Gross profit as a percentage of revenue (gross margin) during
the three months ended September 30, 2017 was 30.1%, compared to
34.7% for the same period in 2016. This
decrease in gross profit is a result of a small change in our sales
mix. We sold more of our lower margin six packs in the three months
ended September 30, 2017 than in the three months ended September
30, 2016. While we are updating our packaging to reduce costs on
six packs, we are still currently selling the remaining six packs
which were produced at higher costs. We anticipate maintaining
margins in the 30-40% range.
Sales, General and Administrative Expense
Sales,
general and administrative expense was $3,594,048 for the three
months ended September 30, 2017, as compared to $1,515,513 for the
three months ended September 30, 2016. This period over period
increase of $2,078,535 is the result of an increase of
approximately $1.2 million in marketing expenditures composed of
direct retailer marketing and brand awareness marketing in the New
England region.

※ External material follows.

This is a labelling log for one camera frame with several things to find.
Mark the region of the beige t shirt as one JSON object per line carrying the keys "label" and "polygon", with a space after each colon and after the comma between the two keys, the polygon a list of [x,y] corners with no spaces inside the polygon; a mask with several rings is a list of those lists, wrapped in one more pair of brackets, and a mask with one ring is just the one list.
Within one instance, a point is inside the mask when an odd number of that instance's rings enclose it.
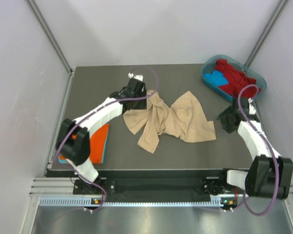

We also saw increases in stock-based compensation
and the issuance of equity to consultants of approximately
$400,000.
Change in Fair Value of Derivative Liabilities
The Company recorded a change in fair value of
derivative liabilities of a gain of $33,347 for the three months
ended September 30, 2017, as compared to a gain of
$3,051,973
for the change in fair value of
derivative liabilities for the three months ended September 30,
2016.
Interest Expense
Interest
expense for the three months ended September 30, 2017 was $59,311,
as compared to interest expense of $10,428 for the three months
ended September 30, 2016.
Income Taxes
There
is no income tax expense recorded for the three months ended
September 30, 2017 and 2016, as the Company’s calculated
provision (benefit) for income tax is based on annual expected tax
rates. As of September 30, 2017, the Company has tax net operating
loss carryforwards and a related deferred tax asset, offset by a
full valuation allowance.
Net Loss
Our net loss for the three months ended September
30, 2017 was $3,310,084 as compared to a net income of
$1,859,964
for the three months ended September
30, 2016. This year-over-year difference of approximately $5.17
million is primarily due an increase in operating expenses of
approximately $2.1 million, and a difference in the change of fair
value of derivatives of approximately $3.0 million in other income.
On a basic and diluted per share basis, our loss was $0.02 per
share for the three months ended September 30, 2017, as compared to
income of $0.01 per share for the three months ended September 30,
2016.
Comparison of the Nine Months Ended September 30, 2017 to the Nine
Months Ended September 30, 2016.
Net Sales
Net
sales for the nine months ended September 30, 2017 was $4,494,713,
compared with sales of $2,028,216 for the nine months ended
September 30, 2016, a 122% increase. This increase is
primarily the result of chain authorizations secured by our sales
team for shelf resets at retailers beginning in February 2017 and
continuing through June 2017. These authorizations have also
allowed our team to secure distributor partners in 45 states. Many
of these distributors received their initial shipments in February
and March, with the remaining distributors having received their
initial shipments in April through June.
The
percentage that each product category represented of our net sales
is as follows:
Product Category
|
Nine Months Ended
September 30, 2017
(% of Sales)
|
AquaBall™
|
96%
|
Bazi®
|
4%
|
Gross Profit and Gross Margin
Gross profit for the nine months ended
September 30, 2017 was $1,575,768, compared to gross profit of
$143,907 for the nine months ended September 30, 2016.
Gross profit as a percentage of revenue (gross margin) during
the nine months ended September 30, 2017 was 35.1%. This
increase in gross profit is a great improvement for our Company,
and is a direct result of our relationship with Niagara,
who provides finished goods to the
Company and bills the Company for the product as it is shipped to
customers, reducing our costs and improving product quality. It is
also attributable to our shift away from focusing on the low-margin
club channel to mainstream grocery and convenience channels. We
expect to maintain gross margins in the 30-40% range moving
forward.
Sales, General and Administrative Expense
Sales,
general and administrative expenses were $9,690,482 for the nine
months ended September 30, 2017, as compared to $6,269,815 for the
nine months ended September 30, 2016. This increase in the 2017
period, when compared to the 2016 period, is the result of
increased direct selling expenses and marketing expenses at new
retailers, each resulting from the first quarter of 2017 being a
much more active selling season for AquaBall®. As a percentage
of sales, our sales, general and administrative expense was 216% of
sales compared to 309% in the same period in 2016.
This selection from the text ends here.